- What is being asked
What you return must match every record word for word.

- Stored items
★ ★ ★ ★ ★ ★ ★
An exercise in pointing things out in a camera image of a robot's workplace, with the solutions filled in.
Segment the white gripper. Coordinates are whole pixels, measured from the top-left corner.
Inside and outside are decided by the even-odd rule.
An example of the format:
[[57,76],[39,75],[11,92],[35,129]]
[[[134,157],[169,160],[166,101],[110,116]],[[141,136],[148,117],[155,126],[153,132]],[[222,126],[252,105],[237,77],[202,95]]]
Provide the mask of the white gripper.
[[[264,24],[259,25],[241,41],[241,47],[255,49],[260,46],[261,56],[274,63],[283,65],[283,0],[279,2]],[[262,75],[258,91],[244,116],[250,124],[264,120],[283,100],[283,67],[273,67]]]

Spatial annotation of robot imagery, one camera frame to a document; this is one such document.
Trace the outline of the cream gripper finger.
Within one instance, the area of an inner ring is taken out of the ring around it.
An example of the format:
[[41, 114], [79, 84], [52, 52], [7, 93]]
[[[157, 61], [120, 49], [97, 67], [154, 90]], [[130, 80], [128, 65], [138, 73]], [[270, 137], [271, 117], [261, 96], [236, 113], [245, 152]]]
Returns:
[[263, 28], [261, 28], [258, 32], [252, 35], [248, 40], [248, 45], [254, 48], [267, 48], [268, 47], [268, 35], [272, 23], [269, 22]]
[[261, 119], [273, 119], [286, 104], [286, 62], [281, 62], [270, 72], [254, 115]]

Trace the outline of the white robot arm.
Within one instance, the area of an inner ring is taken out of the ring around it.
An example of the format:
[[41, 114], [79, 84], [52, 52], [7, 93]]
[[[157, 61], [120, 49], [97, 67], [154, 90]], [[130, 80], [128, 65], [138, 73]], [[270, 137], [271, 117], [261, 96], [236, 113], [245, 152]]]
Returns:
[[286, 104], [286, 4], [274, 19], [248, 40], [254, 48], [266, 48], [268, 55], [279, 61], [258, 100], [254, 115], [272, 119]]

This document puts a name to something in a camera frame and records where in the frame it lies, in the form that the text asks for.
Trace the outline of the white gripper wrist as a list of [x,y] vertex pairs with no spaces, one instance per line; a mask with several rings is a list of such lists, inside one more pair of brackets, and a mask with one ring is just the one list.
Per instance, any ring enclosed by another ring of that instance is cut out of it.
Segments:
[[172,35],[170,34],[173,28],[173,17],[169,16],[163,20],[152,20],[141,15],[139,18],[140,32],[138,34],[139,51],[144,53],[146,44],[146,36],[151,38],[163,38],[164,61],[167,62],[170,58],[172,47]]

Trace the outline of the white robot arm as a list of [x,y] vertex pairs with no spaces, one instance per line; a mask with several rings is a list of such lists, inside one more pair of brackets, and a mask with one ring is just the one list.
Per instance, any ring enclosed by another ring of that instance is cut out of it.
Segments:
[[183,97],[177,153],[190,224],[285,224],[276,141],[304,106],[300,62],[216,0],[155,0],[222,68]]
★ ★ ★ ★ ★ ★ ★
- Written solution
An exercise in pointing things out in a camera image of a robot's workplace, with the solutions filled in.
Segment the white gripper. Coordinates are whole pixels, measured from the top-left corner.
Inside and outside are decided by the even-odd rule.
An example of the format:
[[57,76],[39,75],[11,92],[35,129]]
[[[134,157],[169,160],[166,101],[110,116]],[[141,136],[148,117],[155,126],[153,132]],[[222,126],[252,105],[237,77],[202,95]]]
Provide the mask of the white gripper.
[[[264,24],[259,25],[241,41],[241,47],[255,49],[260,46],[261,56],[274,63],[283,65],[283,0],[279,2]],[[262,75],[258,91],[244,116],[250,124],[264,120],[283,100],[283,67],[273,67]]]

Spatial annotation of robot imagery, one camera frame to a document; this is one such document.
Trace the outline of the cream gripper finger.
Within one instance, the area of an inner ring is taken out of the ring around it.
An example of the format:
[[41, 114], [79, 84], [52, 52], [7, 93]]
[[[157, 61], [120, 49], [97, 67], [154, 90]], [[130, 80], [128, 65], [138, 73]], [[270, 137], [271, 117], [261, 96], [236, 113], [245, 152]]]
Returns:
[[263, 28], [261, 28], [258, 32], [252, 35], [248, 40], [248, 45], [254, 48], [267, 48], [268, 47], [268, 35], [272, 23], [269, 22]]
[[261, 119], [273, 119], [286, 104], [286, 62], [281, 62], [270, 72], [254, 115]]

Trace the outline of the white robot arm.
Within one instance, the area of an inner ring is taken out of the ring around it.
An example of the format:
[[41, 114], [79, 84], [52, 52], [7, 93]]
[[[157, 61], [120, 49], [97, 67], [154, 90]], [[130, 80], [128, 65], [138, 73]], [[270, 137], [271, 117], [261, 96], [236, 113], [245, 152]]]
Returns:
[[286, 104], [286, 4], [274, 19], [248, 40], [254, 48], [266, 48], [268, 55], [279, 61], [258, 100], [254, 115], [272, 119]]

This document puts a name to something in a camera frame and records where in the frame it lies, in the form that the text asks for.
Trace the outline of the white gripper wrist as a list of [x,y] vertex pairs with no spaces, one instance per line; a mask with several rings is a list of such lists, inside one more pair of brackets, and a mask with one ring is just the one list.
Per instance, any ring enclosed by another ring of that instance is cut out of it.
Segments:
[[172,35],[170,34],[173,28],[173,17],[169,16],[163,20],[152,20],[141,15],[139,18],[140,32],[138,34],[139,51],[144,53],[146,44],[146,36],[151,38],[163,38],[164,61],[167,62],[170,58],[172,47]]

Trace the outline of the white robot arm as a list of [x,y] vertex pairs with no spaces, one instance per line; a mask with several rings is a list of such lists, inside one more pair of brackets, and a mask with one ring is just the one list.
Per instance, any ring enclosed by another ring of that instance is cut out of it.
Segments:
[[183,97],[177,153],[190,224],[285,224],[276,141],[304,106],[300,62],[216,0],[155,0],[222,68]]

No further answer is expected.